What is required –
Look below for the line holding "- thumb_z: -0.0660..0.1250" and the line holding "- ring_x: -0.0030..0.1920". Repeat those two and everything between, exactly.

━━ Dataset extract

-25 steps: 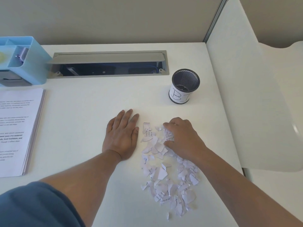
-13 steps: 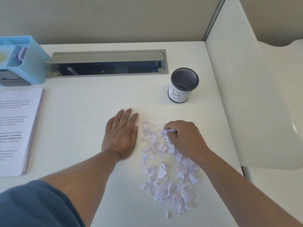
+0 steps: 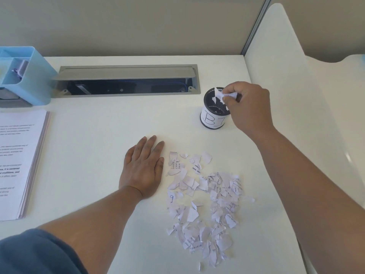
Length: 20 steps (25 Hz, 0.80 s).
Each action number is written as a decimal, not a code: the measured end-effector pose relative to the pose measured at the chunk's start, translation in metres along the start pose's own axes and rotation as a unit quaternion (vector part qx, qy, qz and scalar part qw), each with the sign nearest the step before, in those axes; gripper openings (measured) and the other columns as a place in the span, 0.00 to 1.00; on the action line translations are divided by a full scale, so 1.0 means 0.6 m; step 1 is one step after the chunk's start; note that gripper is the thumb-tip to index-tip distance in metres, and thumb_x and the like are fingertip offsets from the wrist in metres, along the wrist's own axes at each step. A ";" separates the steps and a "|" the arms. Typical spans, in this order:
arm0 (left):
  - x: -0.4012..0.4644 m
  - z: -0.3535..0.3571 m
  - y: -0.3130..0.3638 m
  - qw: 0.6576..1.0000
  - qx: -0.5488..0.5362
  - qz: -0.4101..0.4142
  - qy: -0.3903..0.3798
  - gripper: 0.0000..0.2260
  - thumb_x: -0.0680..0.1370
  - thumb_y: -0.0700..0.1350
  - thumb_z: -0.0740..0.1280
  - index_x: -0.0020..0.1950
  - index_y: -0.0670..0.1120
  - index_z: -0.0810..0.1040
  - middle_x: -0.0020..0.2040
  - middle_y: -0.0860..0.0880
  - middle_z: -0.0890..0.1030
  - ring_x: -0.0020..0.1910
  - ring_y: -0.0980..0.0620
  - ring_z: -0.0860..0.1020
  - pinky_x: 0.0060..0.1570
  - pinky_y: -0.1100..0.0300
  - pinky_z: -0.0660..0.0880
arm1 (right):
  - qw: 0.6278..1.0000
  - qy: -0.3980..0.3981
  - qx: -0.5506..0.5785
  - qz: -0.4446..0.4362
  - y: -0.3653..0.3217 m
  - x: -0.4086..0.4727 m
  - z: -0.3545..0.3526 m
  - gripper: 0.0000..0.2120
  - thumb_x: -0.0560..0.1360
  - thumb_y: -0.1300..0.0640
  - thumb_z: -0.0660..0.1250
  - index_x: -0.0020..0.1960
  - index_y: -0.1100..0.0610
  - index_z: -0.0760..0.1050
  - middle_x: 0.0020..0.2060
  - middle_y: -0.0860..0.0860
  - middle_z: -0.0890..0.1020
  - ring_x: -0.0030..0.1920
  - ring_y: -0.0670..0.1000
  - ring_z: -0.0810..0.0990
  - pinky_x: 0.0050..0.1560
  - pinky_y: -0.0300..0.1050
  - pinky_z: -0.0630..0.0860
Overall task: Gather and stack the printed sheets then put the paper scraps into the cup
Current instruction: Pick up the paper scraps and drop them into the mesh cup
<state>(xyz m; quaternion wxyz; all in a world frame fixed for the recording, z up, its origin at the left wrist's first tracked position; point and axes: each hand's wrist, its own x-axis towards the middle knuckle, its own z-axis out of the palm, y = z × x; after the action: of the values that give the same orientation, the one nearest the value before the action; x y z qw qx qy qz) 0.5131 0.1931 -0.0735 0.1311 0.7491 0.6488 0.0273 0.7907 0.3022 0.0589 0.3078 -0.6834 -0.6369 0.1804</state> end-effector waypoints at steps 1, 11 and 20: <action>0.000 0.000 0.000 1.000 -0.001 -0.001 0.000 0.26 0.84 0.56 0.44 0.82 0.55 0.59 0.84 0.53 0.55 0.83 0.49 0.50 0.78 0.53 0.45 | 1.000 -0.005 -0.021 -0.005 0.004 0.010 0.006 0.08 0.76 0.62 0.68 0.51 0.53 0.85 0.34 0.41 0.79 0.37 0.50 0.77 0.40 0.39 0.72; -0.001 -0.001 0.000 1.000 -0.005 -0.002 -0.008 0.27 0.84 0.57 0.42 0.83 0.56 0.57 0.84 0.54 0.53 0.83 0.50 0.47 0.79 0.52 0.44 | 0.994 -0.058 -0.097 -0.006 0.007 0.021 0.031 0.14 0.78 0.61 0.68 0.62 0.54 0.82 0.54 0.53 0.86 0.55 0.59 0.82 0.58 0.53 0.79; -0.002 -0.003 0.000 1.000 -0.004 0.001 -0.005 0.26 0.84 0.56 0.44 0.83 0.55 0.58 0.84 0.52 0.54 0.83 0.48 0.49 0.79 0.52 0.44 | 0.972 -0.199 -0.008 -0.126 -0.016 -0.129 0.096 0.14 0.77 0.58 0.69 0.63 0.57 0.80 0.58 0.51 0.82 0.57 0.54 0.79 0.60 0.50 0.75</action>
<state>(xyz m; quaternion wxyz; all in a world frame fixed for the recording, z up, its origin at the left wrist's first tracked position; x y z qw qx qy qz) 0.5124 0.1924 -0.0717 0.1377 0.7491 0.6474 0.0266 0.7368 0.2374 0.0108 0.1901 -0.5507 -0.7675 0.2675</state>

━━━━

Task answer –
  - thumb_z: -0.0660..0.1250
  - index_x: -0.0020..0.1960
  - index_y: -0.1100..0.0610
  - index_z: -0.0760..0.1050
  - middle_x: 0.0020..0.2060
  - middle_y: -0.0860..0.0860
  - middle_z: -0.0890..0.1020
  - ring_x: -0.0030..0.1920

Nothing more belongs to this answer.